EXERCISE PROMPT -
Whenever a line in the data below includes the string "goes", copy it out.
Top of INFORMATION SUPPLIED
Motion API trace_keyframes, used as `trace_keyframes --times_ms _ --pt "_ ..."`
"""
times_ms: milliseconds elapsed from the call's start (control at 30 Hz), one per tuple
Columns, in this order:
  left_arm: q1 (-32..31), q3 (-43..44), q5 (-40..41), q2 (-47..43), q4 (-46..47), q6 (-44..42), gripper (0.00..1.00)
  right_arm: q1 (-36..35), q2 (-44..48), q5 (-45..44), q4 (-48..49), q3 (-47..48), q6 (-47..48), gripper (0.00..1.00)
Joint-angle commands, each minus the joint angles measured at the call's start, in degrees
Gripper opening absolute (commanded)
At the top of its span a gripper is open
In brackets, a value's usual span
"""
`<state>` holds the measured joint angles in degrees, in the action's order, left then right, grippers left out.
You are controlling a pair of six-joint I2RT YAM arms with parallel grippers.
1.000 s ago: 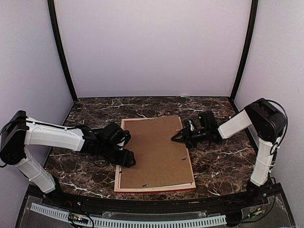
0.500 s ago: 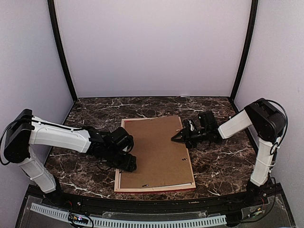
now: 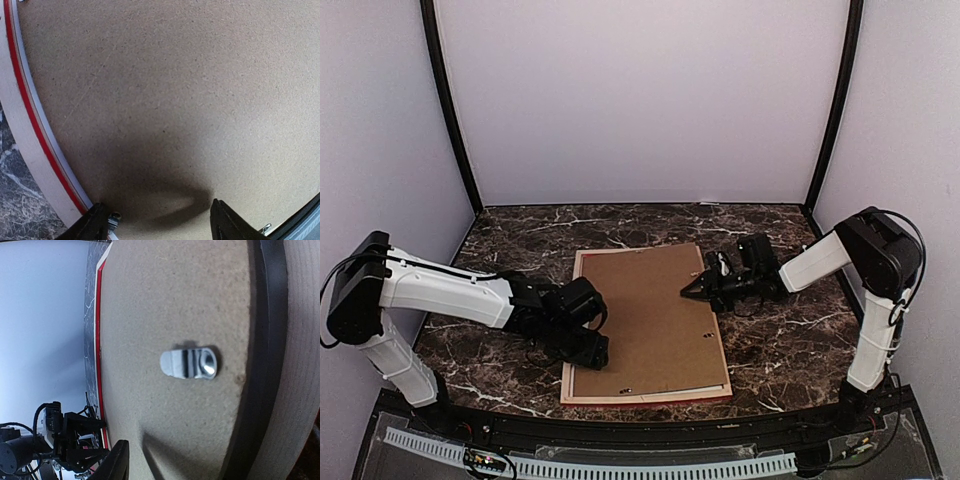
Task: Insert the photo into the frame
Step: Adjust the backboard.
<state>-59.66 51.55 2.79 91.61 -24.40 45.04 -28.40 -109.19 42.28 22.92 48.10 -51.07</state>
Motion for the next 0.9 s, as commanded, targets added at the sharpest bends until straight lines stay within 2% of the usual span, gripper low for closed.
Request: trace_keyframes --times_ms 0,400,600,867 --pt "-1.8 -0.1 -2.2 0.4 -3.5 2.5 0.72 -0.4 1.0 0.2 2.8 0.1 0.7 0.37" --pt "-2.2 -1.0 -6.7 -3.3 0.2 3.1 0.72 -0.4 1.1 0.1 2.1 0.3 1.3 0.37" --pt "-1.4 3.5 1.0 -4.5 -5.5 -0.6 0.73 -0.4 1.2 -0.2 1.3 0.6 1.8 0.37" --pt "6.6 9.7 2.9 -3.6 -6.6 -9.9 0.73 -0.5 1.0 -0.2 0.5 1.4 2.3 0.37"
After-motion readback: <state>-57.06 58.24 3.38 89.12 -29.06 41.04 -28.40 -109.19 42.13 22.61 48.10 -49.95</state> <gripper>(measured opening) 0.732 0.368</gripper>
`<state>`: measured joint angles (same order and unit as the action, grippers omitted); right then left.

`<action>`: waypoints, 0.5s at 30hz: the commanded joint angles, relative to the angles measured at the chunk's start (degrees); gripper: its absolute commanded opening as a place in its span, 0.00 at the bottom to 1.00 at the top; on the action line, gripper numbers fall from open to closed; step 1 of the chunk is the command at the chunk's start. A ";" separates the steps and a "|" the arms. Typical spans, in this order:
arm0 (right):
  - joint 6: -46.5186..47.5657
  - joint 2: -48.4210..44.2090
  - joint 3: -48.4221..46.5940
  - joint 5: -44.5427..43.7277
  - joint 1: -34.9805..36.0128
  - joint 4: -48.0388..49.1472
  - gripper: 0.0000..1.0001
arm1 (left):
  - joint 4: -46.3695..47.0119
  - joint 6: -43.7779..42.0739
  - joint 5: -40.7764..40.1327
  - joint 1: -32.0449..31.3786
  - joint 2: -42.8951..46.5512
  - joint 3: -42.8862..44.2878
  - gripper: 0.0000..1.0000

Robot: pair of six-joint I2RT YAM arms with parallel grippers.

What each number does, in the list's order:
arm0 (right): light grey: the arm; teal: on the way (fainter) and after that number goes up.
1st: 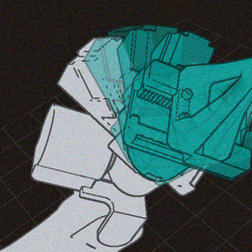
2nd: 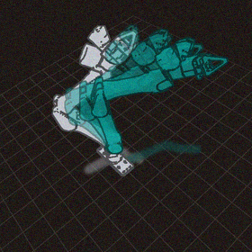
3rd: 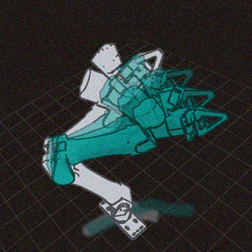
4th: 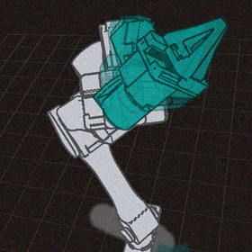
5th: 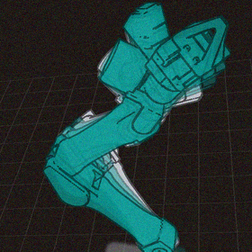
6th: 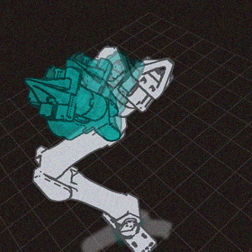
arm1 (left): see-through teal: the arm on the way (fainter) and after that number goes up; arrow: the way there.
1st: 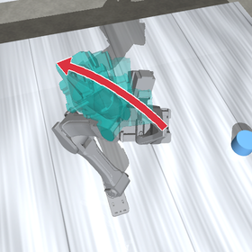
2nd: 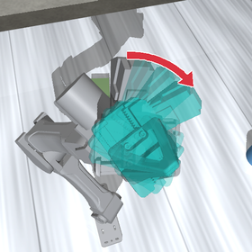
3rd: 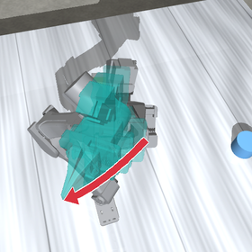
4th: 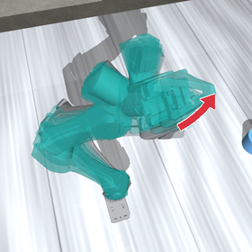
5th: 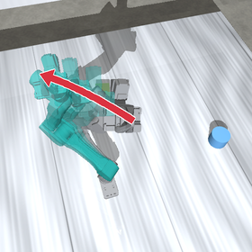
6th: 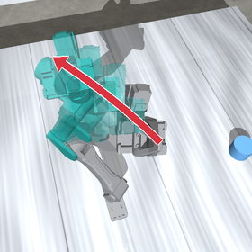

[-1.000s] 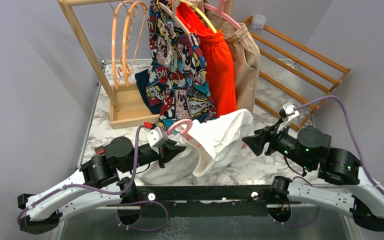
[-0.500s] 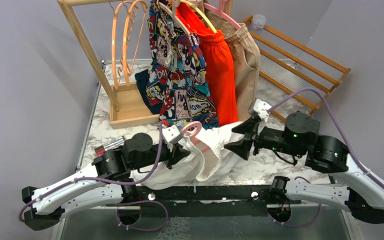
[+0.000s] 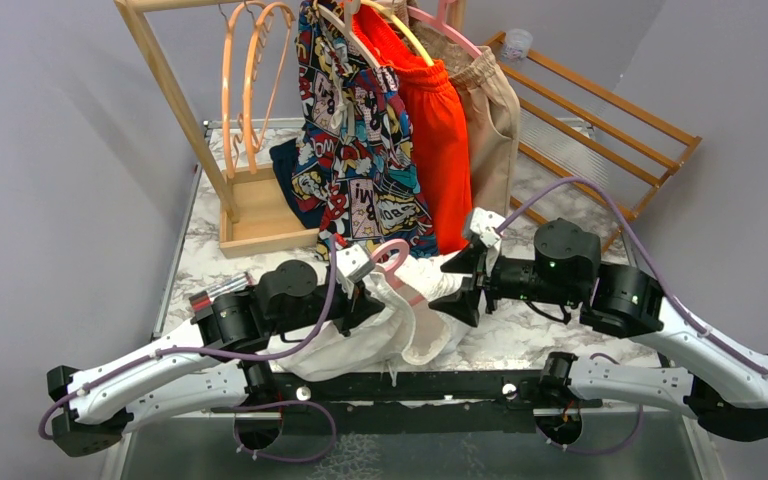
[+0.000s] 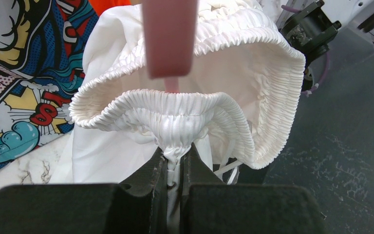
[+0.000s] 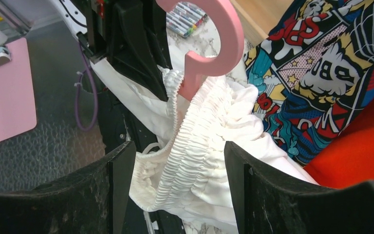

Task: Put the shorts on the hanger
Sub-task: Hang the shorts on the hanger.

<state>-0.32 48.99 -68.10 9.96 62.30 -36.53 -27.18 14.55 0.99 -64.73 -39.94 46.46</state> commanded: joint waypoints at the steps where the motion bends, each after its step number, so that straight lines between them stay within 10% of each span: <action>1: 1.08 0.00 1.65 2.24 0.29 0.06 0.70 | 1.88 1.17 0.66 0.04 1.13 1.86 0.00; 15: 1.05 0.88 4.82 -3.65 0.31 1.49 0.73 | 1.79 2.43 -0.64 0.00 0.69 2.05 0.00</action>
<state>0.05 49.87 -63.94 9.13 62.30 -36.53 -27.24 15.59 0.91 -64.73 -39.75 46.48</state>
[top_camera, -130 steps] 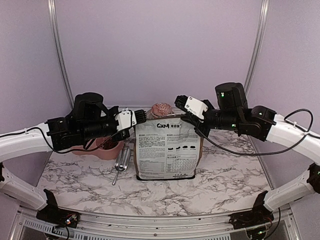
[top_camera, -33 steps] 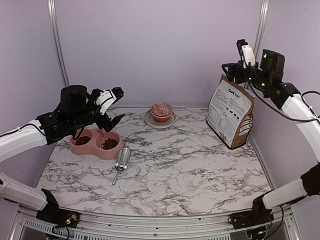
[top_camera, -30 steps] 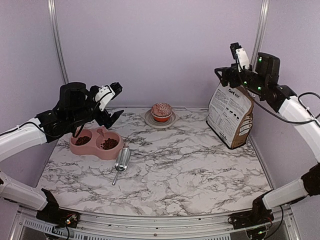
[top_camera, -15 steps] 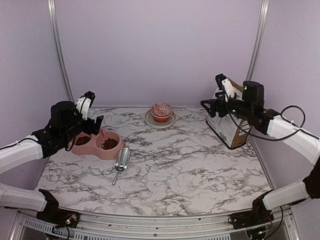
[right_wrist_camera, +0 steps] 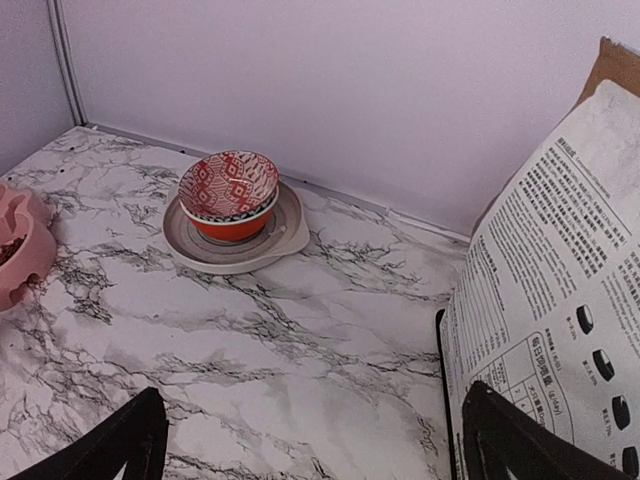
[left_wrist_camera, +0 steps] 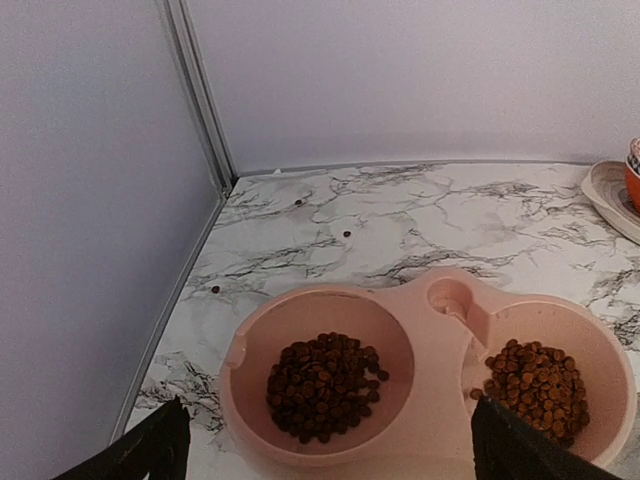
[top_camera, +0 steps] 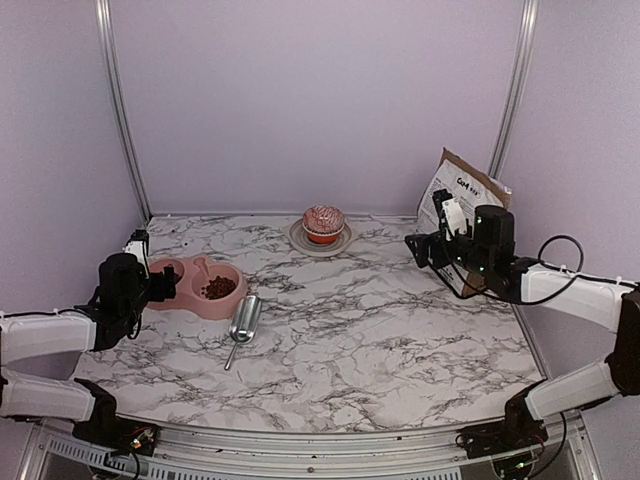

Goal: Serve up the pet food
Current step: Reset both arms

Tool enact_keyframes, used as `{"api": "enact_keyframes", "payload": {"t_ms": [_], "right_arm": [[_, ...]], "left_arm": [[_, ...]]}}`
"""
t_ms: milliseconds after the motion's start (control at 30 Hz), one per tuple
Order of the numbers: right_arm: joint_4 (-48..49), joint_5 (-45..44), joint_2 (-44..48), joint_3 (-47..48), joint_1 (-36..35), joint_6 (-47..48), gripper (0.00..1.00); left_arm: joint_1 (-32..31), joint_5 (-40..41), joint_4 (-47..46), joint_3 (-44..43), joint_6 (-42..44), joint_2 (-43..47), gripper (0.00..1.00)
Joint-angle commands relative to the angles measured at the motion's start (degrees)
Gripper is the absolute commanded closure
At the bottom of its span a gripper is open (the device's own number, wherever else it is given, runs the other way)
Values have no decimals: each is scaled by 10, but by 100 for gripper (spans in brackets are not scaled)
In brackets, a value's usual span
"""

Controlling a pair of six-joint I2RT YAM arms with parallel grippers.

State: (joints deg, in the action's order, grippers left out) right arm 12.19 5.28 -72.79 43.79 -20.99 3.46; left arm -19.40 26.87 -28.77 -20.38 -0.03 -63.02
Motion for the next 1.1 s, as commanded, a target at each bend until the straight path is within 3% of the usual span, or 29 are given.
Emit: {"api": "enact_keyframes", "payload": {"t_ms": [0, 300, 633, 800, 1067], "right_arm": [[69, -51, -3, -30, -4, 28, 0], [126, -130, 11, -106, -2, 52, 0], [220, -163, 57, -208, 48, 74, 0], [290, -170, 58, -250, 76, 78, 0], [457, -186, 15, -321, 87, 118, 0]], "left_arm": [[24, 21, -116, 16, -8, -20, 1], [84, -1, -257, 68, 2, -105, 1], [183, -112, -317, 53, -19, -155, 2], [189, -190, -489, 92, -11, -249, 10], [189, -154, -445, 72, -24, -245, 1]]}}
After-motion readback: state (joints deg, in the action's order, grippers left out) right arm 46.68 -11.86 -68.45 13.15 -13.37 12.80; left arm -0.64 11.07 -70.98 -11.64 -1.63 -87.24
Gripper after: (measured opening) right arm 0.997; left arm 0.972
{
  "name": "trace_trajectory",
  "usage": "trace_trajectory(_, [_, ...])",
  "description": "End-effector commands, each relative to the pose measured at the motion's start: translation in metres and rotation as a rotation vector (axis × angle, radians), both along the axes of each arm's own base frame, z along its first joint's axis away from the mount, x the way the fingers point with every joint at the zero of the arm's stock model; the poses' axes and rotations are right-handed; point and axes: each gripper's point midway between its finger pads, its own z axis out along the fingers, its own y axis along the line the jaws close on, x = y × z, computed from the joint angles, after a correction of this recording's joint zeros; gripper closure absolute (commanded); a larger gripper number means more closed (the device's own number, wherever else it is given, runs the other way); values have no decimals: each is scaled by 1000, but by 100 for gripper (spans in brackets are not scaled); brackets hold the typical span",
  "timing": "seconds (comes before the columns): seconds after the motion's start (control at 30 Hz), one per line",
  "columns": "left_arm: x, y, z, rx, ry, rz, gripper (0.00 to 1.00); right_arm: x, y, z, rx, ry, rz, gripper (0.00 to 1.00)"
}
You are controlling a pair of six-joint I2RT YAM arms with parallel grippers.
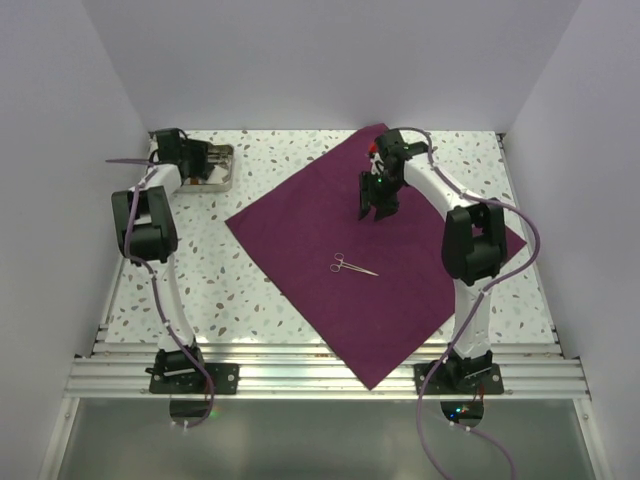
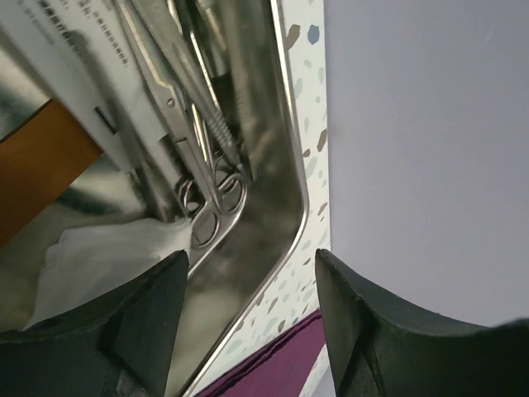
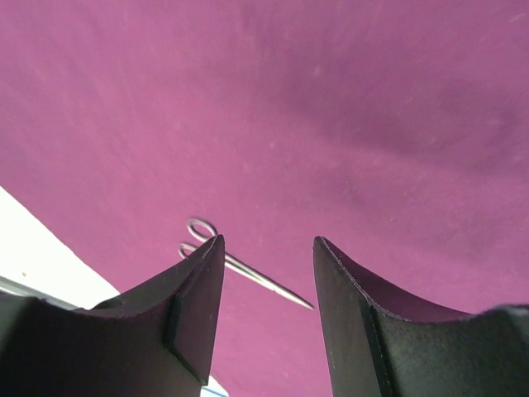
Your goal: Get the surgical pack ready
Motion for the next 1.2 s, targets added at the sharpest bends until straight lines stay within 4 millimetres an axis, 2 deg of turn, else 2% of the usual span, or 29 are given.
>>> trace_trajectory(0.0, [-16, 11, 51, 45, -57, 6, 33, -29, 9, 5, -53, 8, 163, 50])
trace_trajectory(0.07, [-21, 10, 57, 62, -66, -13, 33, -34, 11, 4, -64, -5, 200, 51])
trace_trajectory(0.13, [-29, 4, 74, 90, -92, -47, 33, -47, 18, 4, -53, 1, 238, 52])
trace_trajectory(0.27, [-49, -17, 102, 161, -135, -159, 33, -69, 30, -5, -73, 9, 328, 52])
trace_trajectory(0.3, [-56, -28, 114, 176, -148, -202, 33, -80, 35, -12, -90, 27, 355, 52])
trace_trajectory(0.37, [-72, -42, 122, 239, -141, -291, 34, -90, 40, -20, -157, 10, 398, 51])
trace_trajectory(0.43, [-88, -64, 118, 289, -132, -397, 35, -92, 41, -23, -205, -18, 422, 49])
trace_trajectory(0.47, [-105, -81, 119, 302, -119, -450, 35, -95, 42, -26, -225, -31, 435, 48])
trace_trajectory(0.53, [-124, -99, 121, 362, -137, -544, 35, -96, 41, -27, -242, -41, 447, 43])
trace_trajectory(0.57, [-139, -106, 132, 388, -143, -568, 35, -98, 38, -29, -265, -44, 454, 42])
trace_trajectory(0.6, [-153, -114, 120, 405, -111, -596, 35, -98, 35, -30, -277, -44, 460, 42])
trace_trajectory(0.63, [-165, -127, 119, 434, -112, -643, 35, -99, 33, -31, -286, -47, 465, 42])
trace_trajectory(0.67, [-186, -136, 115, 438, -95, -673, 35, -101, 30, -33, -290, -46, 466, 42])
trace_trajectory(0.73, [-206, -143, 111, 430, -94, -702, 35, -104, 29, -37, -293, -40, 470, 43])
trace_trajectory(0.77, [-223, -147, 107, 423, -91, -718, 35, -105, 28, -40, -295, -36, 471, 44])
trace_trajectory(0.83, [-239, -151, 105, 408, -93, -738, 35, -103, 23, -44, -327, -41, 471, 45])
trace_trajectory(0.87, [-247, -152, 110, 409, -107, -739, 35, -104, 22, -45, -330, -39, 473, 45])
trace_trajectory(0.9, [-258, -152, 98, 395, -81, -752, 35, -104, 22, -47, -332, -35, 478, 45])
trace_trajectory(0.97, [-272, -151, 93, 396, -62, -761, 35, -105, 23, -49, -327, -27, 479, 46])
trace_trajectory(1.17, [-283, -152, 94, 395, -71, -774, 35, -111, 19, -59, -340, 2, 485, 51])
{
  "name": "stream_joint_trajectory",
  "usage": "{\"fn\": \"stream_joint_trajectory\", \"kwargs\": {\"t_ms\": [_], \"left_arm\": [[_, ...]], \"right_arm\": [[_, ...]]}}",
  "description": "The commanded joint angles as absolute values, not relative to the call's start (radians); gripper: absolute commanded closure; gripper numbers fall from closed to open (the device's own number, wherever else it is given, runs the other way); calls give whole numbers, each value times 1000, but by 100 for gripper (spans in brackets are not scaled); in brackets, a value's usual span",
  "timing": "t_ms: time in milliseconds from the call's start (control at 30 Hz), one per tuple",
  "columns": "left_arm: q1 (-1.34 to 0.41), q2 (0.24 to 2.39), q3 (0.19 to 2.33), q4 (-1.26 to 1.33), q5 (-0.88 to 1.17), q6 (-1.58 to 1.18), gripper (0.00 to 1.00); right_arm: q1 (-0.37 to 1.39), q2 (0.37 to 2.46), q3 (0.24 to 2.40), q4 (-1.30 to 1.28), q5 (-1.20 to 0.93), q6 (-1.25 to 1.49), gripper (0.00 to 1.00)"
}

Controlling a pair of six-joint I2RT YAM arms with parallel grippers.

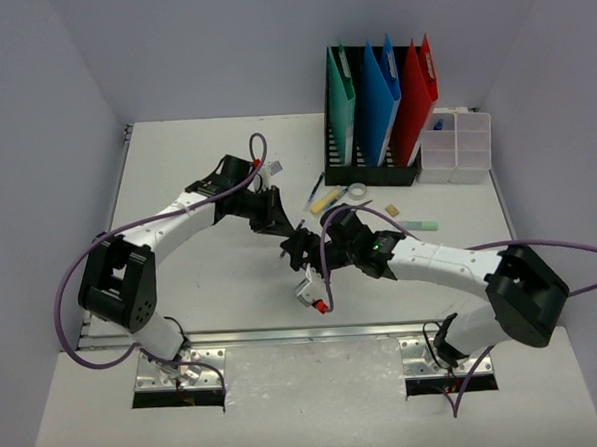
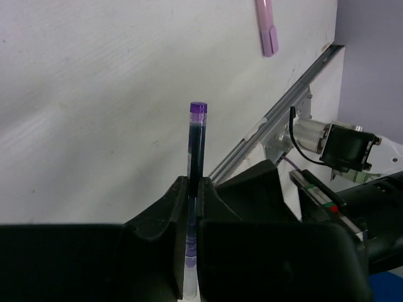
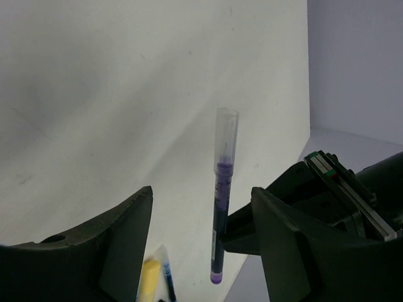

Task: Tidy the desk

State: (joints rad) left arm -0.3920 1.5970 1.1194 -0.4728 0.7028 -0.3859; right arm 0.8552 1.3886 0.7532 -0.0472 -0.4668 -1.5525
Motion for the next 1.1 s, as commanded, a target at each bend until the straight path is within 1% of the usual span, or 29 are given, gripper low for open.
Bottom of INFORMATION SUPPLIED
TASK ANSWER -
arm0 (right): light grey: the arm; teal: on the way (fainter) and after that number goes up.
arm1 (left): see-through teal: the arm on the way (fainter) and after that number goes up; arrow: the way there.

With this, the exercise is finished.